In der Tür stand Michin. Sumse sah gerade noch, wie der Bärensatyr einer vorbeieilenden Dienerin eine Leckerei vom Tablett schnappte und sie unauffällig verstaute. Als er merkte, dass sie bereits auf ihn aufmerksam geworden war, zwinkerte er gut gelaunt. Ihre Wachen wussten, dass nur ein wichtiger Zwischenfall sofort an sie herangetragen werden sollte. Mit einem entschuldigenden Lächeln stand sie auf. »Es tut mir leid, dass ich das Spiel unterbrechen muss. Offenbar benötigt das Floratium meine Dienste«, erklärte sie.

Es war nicht verwunderlich, dass Bise hochnäsig schnaubte. Einen Augenblick überlegte sie, ob sie nicht noch Zeit für einen letzten Zug hätte. Aber im Ergebnis überwog die Erleichterung, dem gläsernen Palast endlich entfliehen zu können.

»Nun, dann haben wir wohl gewonnen«, zirpte Bise und lächelte selbstgefällig.

Doch Markin kam einer Antwort zuvor. Der Sollea nahm wie selbstverständlich auf ihrem Stuhl platz. »Wenn Ihr es gestattet, würde ich gerne das Spiel für die ehrenwerte Sumse beenden.«

Mit einer Verbeugung verabschiedete sich Sumse von den Solleas und überließ Jonain der hoheitlichen Aufmerksamkeit. Markin würde Bise in Grund und Boden stampfen, ein wesentlich zufriedenstellenderes Ergebnis als alles, zu dem sie selbst in der Lage gewesen wäre. Bises gezwungenes Lächeln wirkte so steif, dass zu befürchten stand, es würde Risse bekommen.

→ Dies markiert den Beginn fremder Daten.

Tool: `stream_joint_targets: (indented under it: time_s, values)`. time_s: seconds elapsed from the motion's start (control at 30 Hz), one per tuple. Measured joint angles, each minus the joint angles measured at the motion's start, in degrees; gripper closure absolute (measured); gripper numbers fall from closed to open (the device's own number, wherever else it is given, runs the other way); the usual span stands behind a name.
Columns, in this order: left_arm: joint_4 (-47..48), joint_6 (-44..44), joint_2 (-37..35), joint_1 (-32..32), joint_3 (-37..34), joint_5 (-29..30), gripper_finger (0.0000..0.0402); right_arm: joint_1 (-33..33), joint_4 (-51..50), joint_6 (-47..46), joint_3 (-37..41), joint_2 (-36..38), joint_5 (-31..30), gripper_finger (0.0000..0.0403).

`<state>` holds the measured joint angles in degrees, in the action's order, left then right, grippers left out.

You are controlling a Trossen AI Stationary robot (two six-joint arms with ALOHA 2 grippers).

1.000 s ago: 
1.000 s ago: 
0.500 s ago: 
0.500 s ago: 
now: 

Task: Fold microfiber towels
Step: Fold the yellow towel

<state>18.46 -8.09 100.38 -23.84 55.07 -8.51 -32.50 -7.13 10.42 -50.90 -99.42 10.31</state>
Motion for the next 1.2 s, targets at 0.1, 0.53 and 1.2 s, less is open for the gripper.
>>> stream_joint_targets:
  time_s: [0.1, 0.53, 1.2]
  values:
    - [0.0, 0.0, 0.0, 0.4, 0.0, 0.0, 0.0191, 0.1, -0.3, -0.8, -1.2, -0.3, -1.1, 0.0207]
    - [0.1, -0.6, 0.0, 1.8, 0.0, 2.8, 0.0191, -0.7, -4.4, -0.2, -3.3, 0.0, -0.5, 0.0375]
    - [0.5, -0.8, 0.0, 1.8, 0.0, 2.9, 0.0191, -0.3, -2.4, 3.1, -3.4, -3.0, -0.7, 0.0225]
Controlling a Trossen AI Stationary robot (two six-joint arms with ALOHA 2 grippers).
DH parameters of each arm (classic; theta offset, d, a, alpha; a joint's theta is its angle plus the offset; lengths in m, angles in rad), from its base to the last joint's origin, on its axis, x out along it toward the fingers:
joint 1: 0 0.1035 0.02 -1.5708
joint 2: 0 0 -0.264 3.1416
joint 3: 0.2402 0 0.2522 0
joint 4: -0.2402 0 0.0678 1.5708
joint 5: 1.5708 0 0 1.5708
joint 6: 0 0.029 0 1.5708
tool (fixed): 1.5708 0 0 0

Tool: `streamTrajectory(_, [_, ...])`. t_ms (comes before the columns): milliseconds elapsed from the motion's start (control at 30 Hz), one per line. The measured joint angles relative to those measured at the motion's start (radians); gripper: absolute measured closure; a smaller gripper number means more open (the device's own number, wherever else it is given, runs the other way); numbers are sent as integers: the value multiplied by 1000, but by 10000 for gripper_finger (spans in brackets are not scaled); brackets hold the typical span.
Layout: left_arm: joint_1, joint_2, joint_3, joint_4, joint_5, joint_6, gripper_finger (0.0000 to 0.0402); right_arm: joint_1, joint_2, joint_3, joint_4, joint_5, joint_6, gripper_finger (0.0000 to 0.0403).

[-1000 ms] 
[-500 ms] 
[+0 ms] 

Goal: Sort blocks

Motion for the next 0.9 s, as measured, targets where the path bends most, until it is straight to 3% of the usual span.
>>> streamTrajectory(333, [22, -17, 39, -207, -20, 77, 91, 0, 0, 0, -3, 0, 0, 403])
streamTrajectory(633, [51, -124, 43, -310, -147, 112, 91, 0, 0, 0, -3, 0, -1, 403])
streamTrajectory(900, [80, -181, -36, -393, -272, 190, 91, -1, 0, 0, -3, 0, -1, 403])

Ihr Herz klopfte vor Erwartung, als sie über das edle Dunkelholz schritt. Michin bot ihr einen Arm an und führte sie hinaus.

»Beim Blättersegen, sag mir, dass etwas wirklich schlimmes passiert ist«, seufzte sie leise.

Der Bärensatyr zuckte mit den Schultern. »Schwer zu sagen. Es gab Unruhen am Blumenmarkt. Die Goldwachen haben einige Festnahmen durchgeführt.«

Sie eilten durch einen gläsernen Gang in Richtung Eingangshalle. »Danke, dass du die Augen aufgehalten hast.« Auch wenn der Ausblick auf die umliegenden Wald wunderschön war, konzentrierte sich Sumse auf die Worte ihrer Wache. »Goldwachen? Warum nicht die Steingarde?«

Ein paar Dienstboten wichen ihnen aus. »Das weiß ich nicht, Herrin. Aber es wird interessant sein, die Hintergründe zu erfahren, nicht wahr?«

»Zweifellos«, bestätigte Sumse. Es war ein gutes Gefühl, das Kartenzimmer mit all seiner Arroganz hinter sich zu lassen.